**Work instruction**: Look below for the line containing "(37, 156): 2.20"; from there through the line containing "Which way does", both lines included, please set down each line exactly and nothing else.

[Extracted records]
::::::

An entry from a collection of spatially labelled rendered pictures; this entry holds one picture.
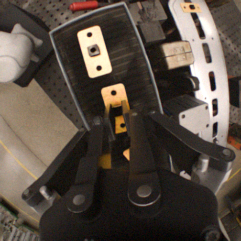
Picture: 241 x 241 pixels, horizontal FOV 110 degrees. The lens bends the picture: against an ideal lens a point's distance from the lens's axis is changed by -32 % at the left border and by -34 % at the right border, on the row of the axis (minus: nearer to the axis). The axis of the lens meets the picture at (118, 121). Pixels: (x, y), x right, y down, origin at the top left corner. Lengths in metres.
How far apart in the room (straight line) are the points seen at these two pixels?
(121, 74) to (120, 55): 0.03
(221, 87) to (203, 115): 0.22
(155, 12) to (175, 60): 0.13
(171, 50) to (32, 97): 1.65
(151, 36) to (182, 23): 0.19
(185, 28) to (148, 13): 0.16
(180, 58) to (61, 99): 0.63
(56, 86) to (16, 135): 1.62
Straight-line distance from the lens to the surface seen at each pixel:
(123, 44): 0.21
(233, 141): 0.70
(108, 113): 0.16
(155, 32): 0.30
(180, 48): 0.33
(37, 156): 2.20
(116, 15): 0.23
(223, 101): 0.56
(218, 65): 0.52
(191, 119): 0.33
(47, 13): 0.90
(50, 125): 1.73
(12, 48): 0.48
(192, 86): 0.32
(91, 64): 0.21
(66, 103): 0.74
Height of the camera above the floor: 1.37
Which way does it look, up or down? 68 degrees down
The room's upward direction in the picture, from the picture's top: 178 degrees clockwise

::::::

**Task solution**:
(37, 156): 2.20
(116, 15): 0.23
(223, 101): 0.56
(218, 65): 0.52
(191, 119): 0.33
(47, 13): 0.90
(50, 125): 1.73
(12, 48): 0.48
(192, 86): 0.32
(91, 64): 0.21
(66, 103): 0.74
Height of the camera above the floor: 1.37
Which way does it look, up or down? 68 degrees down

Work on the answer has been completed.